With the LCS 500 composed using the processing resources 502, the memory resources 504, the networking resources 506, and the storage resources 508, the resource management system 304 may provide the client device 202 resource communication information such as, for example, Internet Protocol (IP) addresses of each of the systems/devices that provide the resources that make up the LCS 500, in order to allow the client device 202 to communicate with those systems/devices in order to utilize the resources that make up the LCS 500. As will be appreciated by one of skill in the art in possession of the present disclosure, the resource communication information may include any information that allows the client device 202 to present the LCS 500 to a user in a manner that makes the LCS 500 appear the same as an integrated physical system having the same resources as the LCS 500.

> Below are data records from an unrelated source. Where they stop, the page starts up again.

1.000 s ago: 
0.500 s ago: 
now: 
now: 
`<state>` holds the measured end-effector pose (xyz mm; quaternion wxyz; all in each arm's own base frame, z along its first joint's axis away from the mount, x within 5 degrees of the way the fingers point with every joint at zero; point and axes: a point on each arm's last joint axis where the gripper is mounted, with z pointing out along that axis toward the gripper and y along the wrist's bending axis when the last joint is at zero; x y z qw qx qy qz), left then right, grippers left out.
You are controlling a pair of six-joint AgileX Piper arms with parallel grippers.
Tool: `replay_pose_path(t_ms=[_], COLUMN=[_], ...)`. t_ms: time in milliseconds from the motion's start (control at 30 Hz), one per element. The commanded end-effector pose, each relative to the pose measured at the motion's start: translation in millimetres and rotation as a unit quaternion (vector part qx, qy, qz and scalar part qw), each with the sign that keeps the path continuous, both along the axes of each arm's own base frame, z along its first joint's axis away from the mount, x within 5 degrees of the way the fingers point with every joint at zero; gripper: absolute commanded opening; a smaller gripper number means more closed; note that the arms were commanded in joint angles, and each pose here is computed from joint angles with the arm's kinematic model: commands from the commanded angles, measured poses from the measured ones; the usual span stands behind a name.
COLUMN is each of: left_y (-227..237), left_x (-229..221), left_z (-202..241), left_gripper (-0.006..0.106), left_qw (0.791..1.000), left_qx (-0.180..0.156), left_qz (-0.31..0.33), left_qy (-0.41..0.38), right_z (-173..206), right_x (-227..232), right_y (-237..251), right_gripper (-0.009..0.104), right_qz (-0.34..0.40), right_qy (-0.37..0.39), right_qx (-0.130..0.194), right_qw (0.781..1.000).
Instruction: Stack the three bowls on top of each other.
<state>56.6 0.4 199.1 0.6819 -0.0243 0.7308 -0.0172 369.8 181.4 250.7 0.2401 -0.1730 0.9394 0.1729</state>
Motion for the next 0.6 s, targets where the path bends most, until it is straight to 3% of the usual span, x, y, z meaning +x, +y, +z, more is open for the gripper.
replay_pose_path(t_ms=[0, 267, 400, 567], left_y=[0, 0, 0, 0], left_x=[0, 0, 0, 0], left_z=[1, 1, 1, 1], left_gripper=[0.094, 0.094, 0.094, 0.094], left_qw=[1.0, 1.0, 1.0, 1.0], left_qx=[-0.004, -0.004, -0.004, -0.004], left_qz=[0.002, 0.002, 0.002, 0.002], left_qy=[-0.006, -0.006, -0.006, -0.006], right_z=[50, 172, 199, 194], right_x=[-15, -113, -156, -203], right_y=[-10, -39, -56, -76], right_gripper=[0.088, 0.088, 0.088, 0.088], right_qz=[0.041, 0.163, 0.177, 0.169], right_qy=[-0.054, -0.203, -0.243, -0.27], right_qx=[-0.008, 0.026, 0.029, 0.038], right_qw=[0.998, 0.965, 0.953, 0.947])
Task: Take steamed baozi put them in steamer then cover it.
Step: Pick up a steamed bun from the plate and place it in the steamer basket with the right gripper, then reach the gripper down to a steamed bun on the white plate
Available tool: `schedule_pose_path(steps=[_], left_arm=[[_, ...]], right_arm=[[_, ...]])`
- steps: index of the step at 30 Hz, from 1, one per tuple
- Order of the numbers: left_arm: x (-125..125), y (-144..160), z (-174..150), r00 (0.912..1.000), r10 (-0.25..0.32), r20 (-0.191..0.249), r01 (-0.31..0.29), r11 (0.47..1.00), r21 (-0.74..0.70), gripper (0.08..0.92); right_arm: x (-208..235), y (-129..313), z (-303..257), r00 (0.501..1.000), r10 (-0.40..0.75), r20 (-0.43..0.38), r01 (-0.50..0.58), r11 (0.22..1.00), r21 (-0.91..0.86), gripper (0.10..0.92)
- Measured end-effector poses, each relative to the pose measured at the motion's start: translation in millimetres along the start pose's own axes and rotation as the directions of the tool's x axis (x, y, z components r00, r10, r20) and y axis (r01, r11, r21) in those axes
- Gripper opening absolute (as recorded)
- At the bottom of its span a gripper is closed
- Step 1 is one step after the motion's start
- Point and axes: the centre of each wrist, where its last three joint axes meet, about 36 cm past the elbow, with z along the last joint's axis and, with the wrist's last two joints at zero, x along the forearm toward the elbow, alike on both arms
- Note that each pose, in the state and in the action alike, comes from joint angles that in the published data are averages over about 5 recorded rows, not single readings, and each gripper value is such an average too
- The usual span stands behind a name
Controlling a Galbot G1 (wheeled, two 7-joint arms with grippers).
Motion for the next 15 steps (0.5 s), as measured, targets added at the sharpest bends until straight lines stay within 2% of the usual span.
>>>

Thus, continuing with the specific example above in which the user provided the workload intent defining an LCS with a 10 GHz of processing power and 8 GB of memory capacity for an application with 20 TB of high-performance protected object storage for use with a hospital-compliant network, the processing resources 502 in the LCS 500 may be configured to utilize 10 GHz of processing power from processing systems provided by resource device(s) in the resource system(s), the memory resources 504 in the LCS 500 may be configured to utilize 8 GB of memory capacity from memory systems provided by resource device(s) in the resource system(s), the storage resources 508 in the LCS 500 may be configured to utilize 20 TB of storage capacity from high-performance protected-object-storage storage device(s) provided by resource device(s) in the resource system(s), and the networking resources 506 in the LCS 500 may be configured to utilize hospital-compliant networking device(s) provided by resource device(s) in the resource system(s).
Similarly, continuing with the specific example above in which the user provided the workload intent defining an LCS for a machine-learning environment for Tensorflow processing with 3 TBs of Accelerator PMEM memory capacity, the processing resources 502 in the LCS 500 may be configured to utilize TPU processing systems provided by resource device(s) in the resource system(s), and the memory resources 504 in the LCS 500 may be configured to utilize 3 TB of accelerator PMEM memory capacity from processing systems/memory systems provided by resource device(s) in the resource system(s), while any networking/storage functionality may be provided for the networking resources 506 and storage resources 508 if needed.
With reference to
As such, in the illustrated embodiment, the resource systems 306a-306c available to the resource management system 304 include a Bare Metal Server (BMS) 602 having a Central Processing Unit (CPU) device 602a and a memory system 602b, a BMS 604 having a CPU device 604a and a memory system 604b, and up to a BMS 606 having a CPU device 606a and a memory system 606b. Furthermore, one or more of the resource systems 306a-306c includes resource devices 404a-404c provided by a storage device 610, a storage device 612, and up to a storage device 614. Further still, one or more of the resource systems 306a-306c includes resource devices 404a-404c provided by a Graphics Processing Unit (GPU) device 616, a GPU device 618, and up to a GPU device 620.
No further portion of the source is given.